[Dataset content]

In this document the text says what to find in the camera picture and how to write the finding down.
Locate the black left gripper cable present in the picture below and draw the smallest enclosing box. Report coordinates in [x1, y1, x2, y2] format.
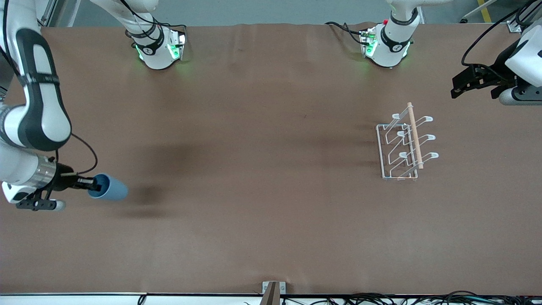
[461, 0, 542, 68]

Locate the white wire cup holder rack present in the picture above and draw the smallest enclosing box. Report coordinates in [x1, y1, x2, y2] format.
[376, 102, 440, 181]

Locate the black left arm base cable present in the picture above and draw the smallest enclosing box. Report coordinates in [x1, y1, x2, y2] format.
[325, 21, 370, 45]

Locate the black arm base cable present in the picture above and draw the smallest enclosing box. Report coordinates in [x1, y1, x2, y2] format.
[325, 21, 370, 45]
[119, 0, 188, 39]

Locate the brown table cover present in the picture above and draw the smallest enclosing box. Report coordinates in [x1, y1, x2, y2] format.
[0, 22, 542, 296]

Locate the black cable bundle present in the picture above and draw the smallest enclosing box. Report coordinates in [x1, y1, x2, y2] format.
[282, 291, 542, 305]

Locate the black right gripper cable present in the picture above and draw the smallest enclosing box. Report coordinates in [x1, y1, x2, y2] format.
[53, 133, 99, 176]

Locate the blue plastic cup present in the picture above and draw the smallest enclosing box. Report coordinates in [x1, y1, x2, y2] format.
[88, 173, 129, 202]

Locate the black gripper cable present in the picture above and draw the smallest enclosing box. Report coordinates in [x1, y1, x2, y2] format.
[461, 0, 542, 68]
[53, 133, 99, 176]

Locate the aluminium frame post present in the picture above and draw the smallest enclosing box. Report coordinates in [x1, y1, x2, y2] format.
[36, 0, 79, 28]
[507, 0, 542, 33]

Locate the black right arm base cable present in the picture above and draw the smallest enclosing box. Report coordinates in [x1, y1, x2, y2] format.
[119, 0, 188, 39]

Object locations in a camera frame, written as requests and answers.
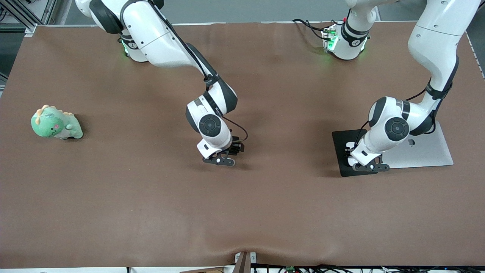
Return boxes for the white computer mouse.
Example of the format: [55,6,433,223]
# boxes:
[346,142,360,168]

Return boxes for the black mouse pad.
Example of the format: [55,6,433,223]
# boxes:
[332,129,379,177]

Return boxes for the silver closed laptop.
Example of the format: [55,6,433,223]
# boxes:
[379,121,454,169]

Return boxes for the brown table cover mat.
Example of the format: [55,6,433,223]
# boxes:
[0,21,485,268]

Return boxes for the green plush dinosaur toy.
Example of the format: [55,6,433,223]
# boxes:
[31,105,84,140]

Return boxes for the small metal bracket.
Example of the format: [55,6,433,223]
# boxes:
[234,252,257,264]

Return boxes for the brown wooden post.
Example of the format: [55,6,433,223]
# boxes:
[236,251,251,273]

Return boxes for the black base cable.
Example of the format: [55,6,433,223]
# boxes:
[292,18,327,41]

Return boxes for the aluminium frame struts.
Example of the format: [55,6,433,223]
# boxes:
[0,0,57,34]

[/Dataset content]
[Dataset content]

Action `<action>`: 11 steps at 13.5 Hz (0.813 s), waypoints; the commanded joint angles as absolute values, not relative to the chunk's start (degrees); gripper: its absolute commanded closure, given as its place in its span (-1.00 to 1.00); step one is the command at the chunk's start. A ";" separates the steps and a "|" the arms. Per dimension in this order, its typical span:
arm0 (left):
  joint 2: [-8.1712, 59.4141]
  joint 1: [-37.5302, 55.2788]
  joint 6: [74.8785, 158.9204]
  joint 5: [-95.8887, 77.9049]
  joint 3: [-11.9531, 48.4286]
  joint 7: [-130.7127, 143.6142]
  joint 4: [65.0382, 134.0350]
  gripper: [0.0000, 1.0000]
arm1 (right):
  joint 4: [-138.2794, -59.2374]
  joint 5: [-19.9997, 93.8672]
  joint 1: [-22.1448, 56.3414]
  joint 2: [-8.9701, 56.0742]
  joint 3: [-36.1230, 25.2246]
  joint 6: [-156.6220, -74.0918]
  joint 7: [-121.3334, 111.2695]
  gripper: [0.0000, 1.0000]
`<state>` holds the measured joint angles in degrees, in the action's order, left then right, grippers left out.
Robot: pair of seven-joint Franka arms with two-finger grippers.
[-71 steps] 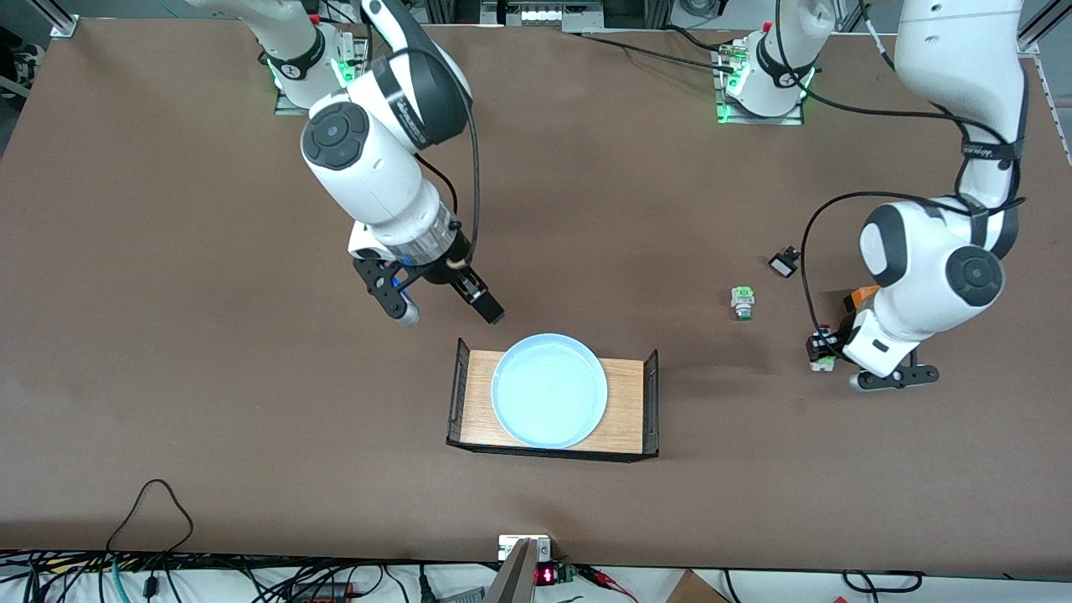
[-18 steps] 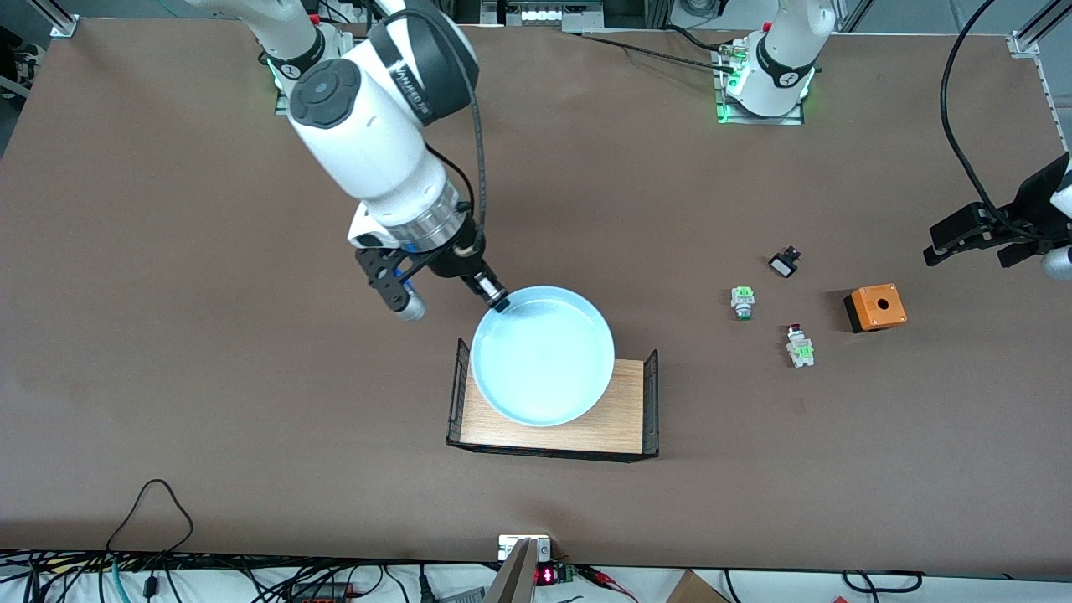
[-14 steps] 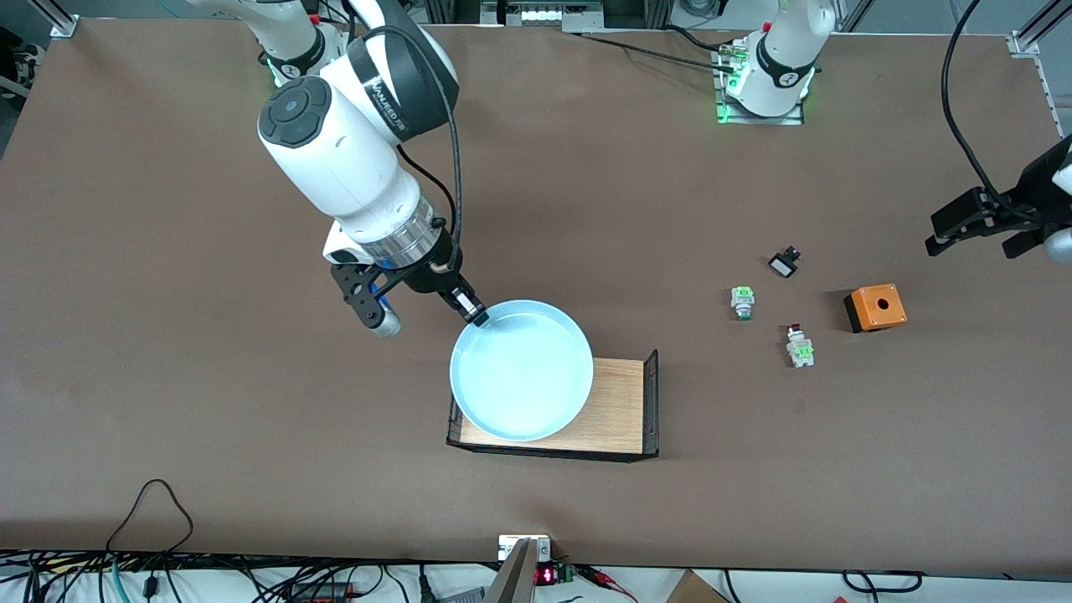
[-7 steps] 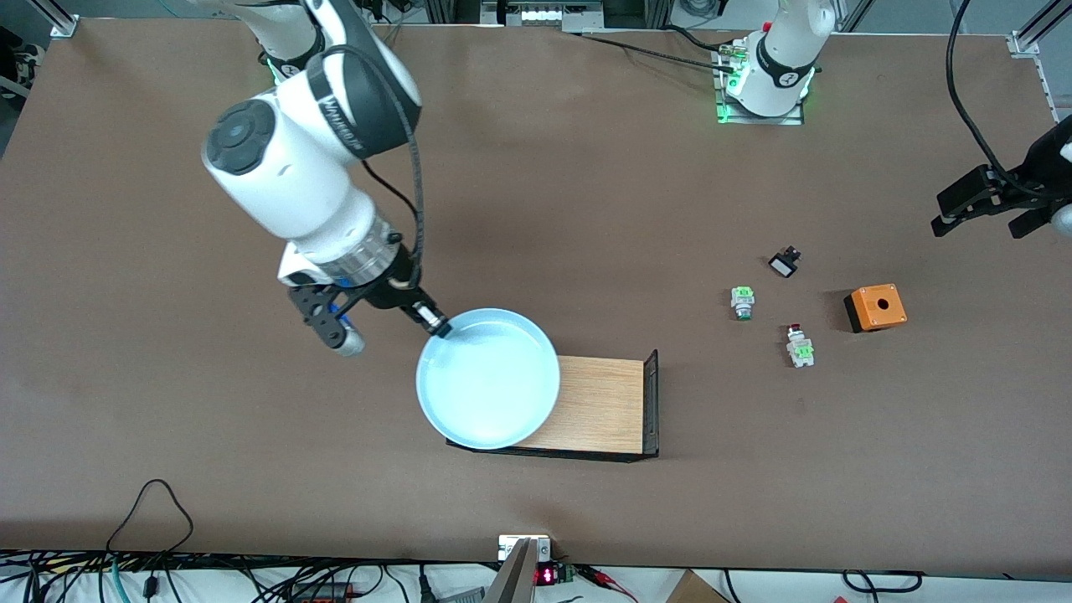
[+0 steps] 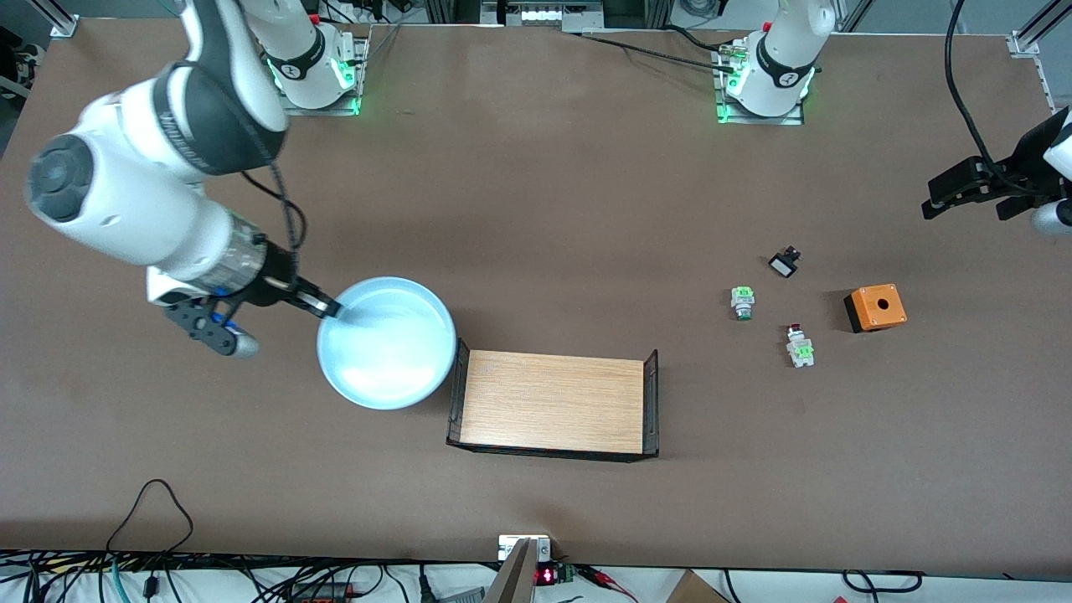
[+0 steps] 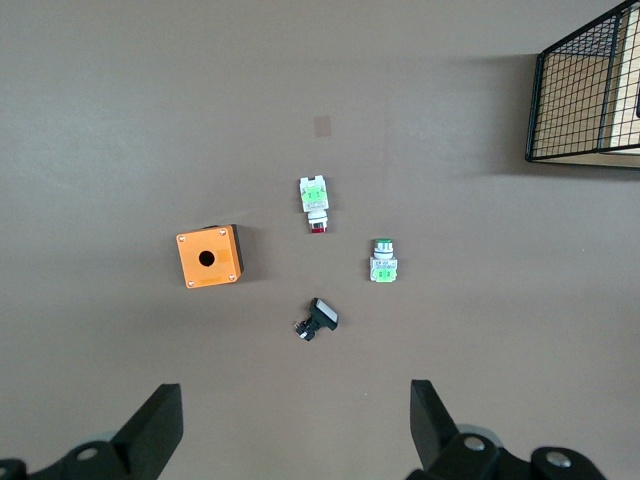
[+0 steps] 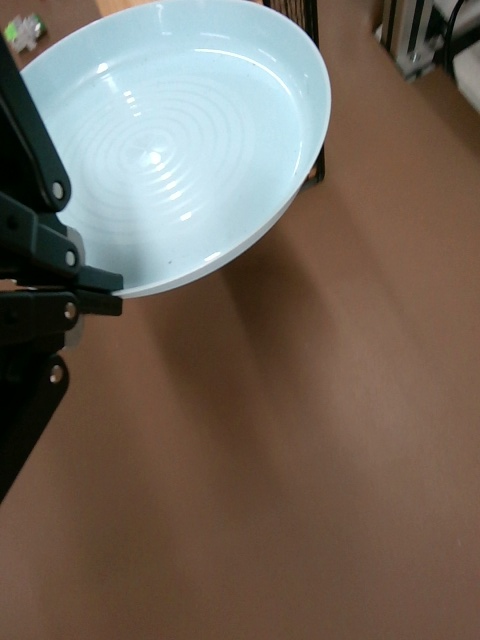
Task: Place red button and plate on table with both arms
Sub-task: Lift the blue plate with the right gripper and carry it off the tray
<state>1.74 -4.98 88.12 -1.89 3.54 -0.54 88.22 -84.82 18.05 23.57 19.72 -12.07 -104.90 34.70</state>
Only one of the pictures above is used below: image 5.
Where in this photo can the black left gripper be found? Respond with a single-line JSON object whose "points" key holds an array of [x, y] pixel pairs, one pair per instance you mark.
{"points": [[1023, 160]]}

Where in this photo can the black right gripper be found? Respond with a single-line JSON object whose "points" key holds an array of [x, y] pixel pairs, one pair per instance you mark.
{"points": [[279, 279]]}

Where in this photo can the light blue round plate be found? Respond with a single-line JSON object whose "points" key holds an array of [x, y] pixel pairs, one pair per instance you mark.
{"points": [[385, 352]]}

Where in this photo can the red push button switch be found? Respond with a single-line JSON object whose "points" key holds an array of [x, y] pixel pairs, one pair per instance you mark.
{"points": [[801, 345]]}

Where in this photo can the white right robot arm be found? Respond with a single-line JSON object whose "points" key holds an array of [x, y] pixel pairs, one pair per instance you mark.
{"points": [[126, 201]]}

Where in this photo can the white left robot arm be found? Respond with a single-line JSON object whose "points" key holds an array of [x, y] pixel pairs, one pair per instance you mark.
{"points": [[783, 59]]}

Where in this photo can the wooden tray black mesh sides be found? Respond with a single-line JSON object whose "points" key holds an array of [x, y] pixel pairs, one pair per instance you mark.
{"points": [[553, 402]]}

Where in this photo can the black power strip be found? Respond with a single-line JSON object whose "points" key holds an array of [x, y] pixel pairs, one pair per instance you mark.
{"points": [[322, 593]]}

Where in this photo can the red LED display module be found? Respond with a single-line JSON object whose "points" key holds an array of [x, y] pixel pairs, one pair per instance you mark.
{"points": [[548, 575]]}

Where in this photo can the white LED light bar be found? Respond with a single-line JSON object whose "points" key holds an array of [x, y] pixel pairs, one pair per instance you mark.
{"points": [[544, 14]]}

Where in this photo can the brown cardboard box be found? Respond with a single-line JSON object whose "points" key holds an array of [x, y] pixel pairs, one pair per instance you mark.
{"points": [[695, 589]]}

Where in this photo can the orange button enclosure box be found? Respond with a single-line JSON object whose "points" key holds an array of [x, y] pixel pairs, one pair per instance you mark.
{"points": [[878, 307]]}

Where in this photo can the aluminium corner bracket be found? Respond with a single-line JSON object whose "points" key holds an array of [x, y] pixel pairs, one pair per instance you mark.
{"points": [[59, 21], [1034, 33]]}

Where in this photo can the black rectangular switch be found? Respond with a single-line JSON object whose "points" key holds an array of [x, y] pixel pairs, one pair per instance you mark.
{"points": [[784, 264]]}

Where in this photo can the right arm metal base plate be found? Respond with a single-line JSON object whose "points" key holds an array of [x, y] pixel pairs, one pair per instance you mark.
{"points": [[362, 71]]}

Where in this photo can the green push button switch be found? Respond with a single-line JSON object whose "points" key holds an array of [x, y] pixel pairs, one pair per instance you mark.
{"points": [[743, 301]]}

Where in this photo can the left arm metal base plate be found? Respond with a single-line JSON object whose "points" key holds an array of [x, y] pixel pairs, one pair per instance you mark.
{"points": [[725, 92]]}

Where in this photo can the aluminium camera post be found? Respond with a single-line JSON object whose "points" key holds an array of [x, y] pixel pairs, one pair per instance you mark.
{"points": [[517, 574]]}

[/Dataset content]

Whenever the string "grippers" turns up in a line of the data, copy that line.

**Worked solution:**
`<state>` holds the measured joint angles in degrees, in the action's order, left then right, grippers left out.
Robot: pair of seven-joint Franka arms with two-finger grippers.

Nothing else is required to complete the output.